* **ACTIVITY**: Return every line from the records below with the string "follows".

BEGIN

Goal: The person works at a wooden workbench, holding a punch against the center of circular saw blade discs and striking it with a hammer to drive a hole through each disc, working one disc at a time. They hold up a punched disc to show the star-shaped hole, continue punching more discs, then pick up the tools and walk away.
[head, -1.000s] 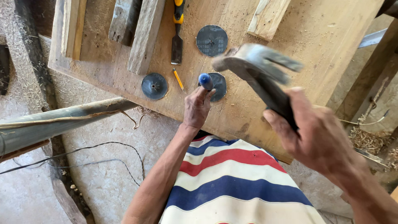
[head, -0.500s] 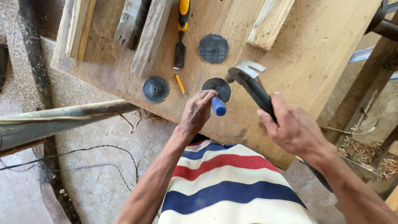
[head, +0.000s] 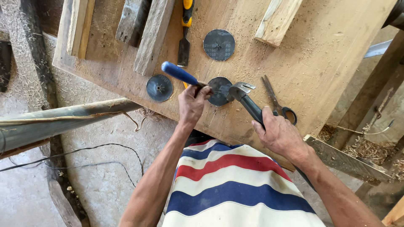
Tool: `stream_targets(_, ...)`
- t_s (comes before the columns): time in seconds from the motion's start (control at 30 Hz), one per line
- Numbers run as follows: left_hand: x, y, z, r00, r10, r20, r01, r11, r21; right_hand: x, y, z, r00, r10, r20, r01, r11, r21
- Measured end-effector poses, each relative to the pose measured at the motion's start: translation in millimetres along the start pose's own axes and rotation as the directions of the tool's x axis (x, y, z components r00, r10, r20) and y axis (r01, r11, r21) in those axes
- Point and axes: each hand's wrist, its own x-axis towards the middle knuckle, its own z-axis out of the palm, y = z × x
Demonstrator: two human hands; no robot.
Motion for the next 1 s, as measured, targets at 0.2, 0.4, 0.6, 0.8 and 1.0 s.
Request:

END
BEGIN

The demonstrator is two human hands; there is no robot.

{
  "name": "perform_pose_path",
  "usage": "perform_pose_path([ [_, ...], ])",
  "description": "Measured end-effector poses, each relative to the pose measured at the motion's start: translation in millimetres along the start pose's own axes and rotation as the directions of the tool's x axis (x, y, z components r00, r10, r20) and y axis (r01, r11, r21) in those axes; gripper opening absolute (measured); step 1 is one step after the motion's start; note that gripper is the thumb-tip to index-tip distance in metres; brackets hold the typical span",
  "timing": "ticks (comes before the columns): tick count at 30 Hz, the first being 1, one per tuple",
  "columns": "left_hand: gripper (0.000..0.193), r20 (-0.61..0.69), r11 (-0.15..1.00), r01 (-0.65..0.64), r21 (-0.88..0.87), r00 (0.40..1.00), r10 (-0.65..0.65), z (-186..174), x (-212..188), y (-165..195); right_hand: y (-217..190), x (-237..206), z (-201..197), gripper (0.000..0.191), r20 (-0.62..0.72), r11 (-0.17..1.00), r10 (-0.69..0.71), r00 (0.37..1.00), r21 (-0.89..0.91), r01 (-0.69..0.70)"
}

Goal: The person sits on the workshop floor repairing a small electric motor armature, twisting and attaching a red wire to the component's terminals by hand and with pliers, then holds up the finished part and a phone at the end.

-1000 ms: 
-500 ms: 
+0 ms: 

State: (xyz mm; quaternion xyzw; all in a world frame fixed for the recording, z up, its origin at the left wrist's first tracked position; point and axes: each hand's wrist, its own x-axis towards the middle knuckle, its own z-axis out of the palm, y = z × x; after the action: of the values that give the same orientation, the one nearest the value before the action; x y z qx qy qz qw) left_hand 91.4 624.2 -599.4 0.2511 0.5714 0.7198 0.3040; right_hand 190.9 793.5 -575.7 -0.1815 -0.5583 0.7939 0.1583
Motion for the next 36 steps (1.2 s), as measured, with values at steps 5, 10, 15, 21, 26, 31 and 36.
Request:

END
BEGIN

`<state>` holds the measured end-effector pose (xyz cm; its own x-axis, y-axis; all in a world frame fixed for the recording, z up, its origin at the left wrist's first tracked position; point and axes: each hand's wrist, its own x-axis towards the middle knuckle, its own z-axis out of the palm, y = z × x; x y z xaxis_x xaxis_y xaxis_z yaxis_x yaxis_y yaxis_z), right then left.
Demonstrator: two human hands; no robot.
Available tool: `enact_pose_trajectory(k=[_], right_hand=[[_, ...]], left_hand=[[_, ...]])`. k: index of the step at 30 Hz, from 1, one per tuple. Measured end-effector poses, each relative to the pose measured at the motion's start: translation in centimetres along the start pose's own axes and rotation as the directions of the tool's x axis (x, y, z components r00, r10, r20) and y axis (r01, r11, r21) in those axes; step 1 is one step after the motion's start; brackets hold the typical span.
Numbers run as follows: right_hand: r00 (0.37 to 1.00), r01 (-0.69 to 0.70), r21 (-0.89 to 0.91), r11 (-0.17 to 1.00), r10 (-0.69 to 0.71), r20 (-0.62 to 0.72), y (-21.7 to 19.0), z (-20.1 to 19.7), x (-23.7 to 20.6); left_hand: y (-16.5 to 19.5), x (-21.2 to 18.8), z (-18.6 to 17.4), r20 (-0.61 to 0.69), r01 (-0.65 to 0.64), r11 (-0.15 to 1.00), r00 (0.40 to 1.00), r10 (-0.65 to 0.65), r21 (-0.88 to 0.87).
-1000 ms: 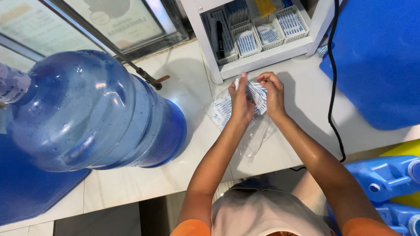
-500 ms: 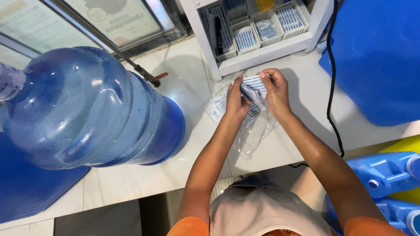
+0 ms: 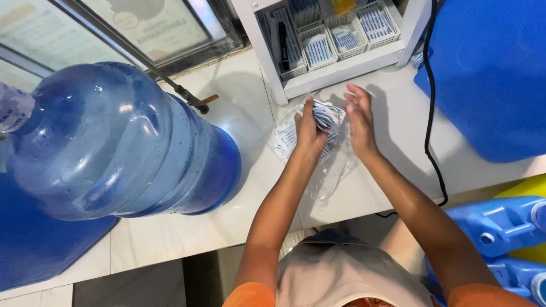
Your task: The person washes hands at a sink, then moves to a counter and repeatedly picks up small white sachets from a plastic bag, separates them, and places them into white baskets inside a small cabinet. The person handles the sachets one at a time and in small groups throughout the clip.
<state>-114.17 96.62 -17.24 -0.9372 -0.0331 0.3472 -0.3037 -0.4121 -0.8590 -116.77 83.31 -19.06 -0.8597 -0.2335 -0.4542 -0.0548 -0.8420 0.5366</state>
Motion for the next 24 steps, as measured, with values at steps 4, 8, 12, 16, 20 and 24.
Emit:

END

* **ANSWER**:
- Numbers run as follows: left_hand: x, y, z, r00, r10, r20, r01, r11, r21; right_hand: x, y, z, r00, r10, r20, r01, r11, r21
Numbers run as follows: right_hand: r00 (0.37 to 1.00), r01 (-0.69 to 0.70), r21 (-0.89 to 0.91), r11 (-0.17 to 1.00), r10 (-0.69 to 0.71), r20 (-0.62 to 0.72), y (-21.7 to 19.0), z (-20.1 to 19.7), x (-23.7 to 20.6); left_hand: y (-16.5 to 19.5), x (-21.2 to 18.8), z (-18.6 to 17.4), r20 (-0.61 to 0.69), r01 (-0.65 to 0.64), r11 (-0.15 to 1.00), r00 (0.40 to 1.00), r10 (-0.65 to 0.65), r21 (-0.88 to 0.87).

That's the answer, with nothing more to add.